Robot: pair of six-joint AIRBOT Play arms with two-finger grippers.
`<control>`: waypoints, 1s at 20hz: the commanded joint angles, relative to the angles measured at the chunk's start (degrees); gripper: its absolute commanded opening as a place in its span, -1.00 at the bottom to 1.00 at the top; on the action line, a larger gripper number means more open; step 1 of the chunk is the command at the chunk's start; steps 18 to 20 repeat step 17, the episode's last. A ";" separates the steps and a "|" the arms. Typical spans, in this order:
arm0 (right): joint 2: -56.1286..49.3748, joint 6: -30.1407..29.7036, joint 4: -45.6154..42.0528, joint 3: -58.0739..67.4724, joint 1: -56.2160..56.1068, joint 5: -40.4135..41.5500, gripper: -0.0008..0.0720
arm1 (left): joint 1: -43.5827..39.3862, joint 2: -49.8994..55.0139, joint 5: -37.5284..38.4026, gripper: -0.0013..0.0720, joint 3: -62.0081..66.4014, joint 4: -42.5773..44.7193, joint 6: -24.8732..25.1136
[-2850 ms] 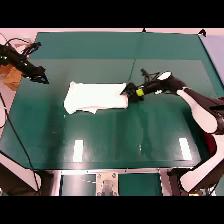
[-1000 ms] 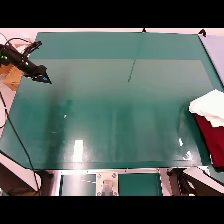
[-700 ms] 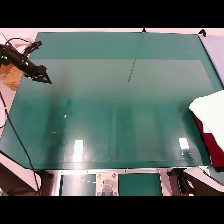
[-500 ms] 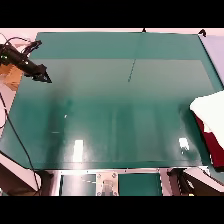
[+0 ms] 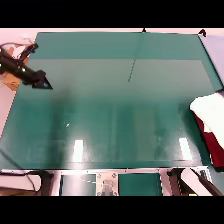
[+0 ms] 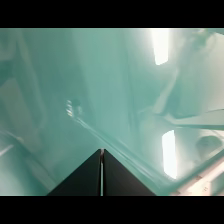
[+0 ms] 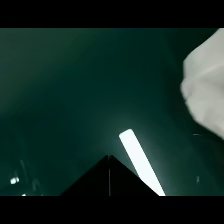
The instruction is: Fold the shirts.
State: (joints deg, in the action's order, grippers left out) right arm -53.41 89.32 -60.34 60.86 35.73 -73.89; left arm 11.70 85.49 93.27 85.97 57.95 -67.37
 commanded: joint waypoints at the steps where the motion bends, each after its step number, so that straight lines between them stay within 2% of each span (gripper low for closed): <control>1: 7.56 -0.92 -0.09 -14.43 -15.89 3.89 -0.93 | 0.00 -14.60 -6.58 -0.91 -20.37 -0.52 -0.07; 3: 11.19 0.70 -0.09 -22.25 -22.43 6.82 -0.93 | 0.00 -22.12 -9.38 -0.90 -29.51 -0.52 -0.07; 5: 12.48 0.79 0.13 -25.70 -26.64 9.46 -0.93 | 0.02 -25.90 -11.10 -0.90 -33.40 -0.50 0.94; 8: 12.39 0.57 0.22 -25.79 -29.81 9.42 -0.93 | 0.02 -26.21 -9.77 -0.90 -33.66 -0.52 0.39; 20: 12.39 0.59 0.31 -25.79 -29.86 9.42 -0.93 | 0.02 -26.21 -10.58 -0.90 -33.66 -1.27 -0.11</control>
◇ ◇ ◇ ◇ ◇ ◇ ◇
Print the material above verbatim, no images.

- _Written response_
Robot: pair of six-joint AIRBOT Play arms with two-finger grippers.
`<control>`: waypoints, 1s at 20hz: the commanded joint angles, relative to the angles measured at the chunk's start (degrees); gripper: its absolute commanded opening as a place in its span, -1.00 at the bottom to 1.00 at the top; on the action line, a larger gripper number means more open; step 1 of the chunk is the command at the chunk's start; steps 18 to 20 repeat step 17, the episode's last. A ";" separates the steps and a "|" the arms. Typical spans, in this order:
arm0 (right): joint 2: -56.1286..49.3748, joint 6: -30.1407..29.7036, joint 4: -45.6154..42.0528, joint 3: -58.0739..67.4724, joint 1: -56.2160..56.1068, joint 5: -40.4135..41.5500, gripper: -0.0008..0.0720
arm1 (left): joint 1: -43.5827..39.3862, joint 2: -49.8994..55.0139, joint 5: -37.5284..38.4026, gripper: -0.0013..0.0720, joint 3: -62.0081..66.4014, joint 4: -42.5773..44.7193, joint 6: -24.8732..25.1136
[-2850 ms] 
[-1000 ms] 
[-700 ms] 
[-500 ms] 
[+0 ms] 
[+0 ms] 
[+0 ms] 
The instruction is: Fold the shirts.
State: (joints deg, in the action's order, grippers left out) right arm -53.41 89.32 -60.34 60.86 35.73 -73.89; left arm 11.70 85.49 93.27 85.97 57.95 -67.37
 commanded: joint waypoints at the steps where the motion bends, each after its step number, so that straight lines between them stay within 2% of each span (gripper low for closed): <control>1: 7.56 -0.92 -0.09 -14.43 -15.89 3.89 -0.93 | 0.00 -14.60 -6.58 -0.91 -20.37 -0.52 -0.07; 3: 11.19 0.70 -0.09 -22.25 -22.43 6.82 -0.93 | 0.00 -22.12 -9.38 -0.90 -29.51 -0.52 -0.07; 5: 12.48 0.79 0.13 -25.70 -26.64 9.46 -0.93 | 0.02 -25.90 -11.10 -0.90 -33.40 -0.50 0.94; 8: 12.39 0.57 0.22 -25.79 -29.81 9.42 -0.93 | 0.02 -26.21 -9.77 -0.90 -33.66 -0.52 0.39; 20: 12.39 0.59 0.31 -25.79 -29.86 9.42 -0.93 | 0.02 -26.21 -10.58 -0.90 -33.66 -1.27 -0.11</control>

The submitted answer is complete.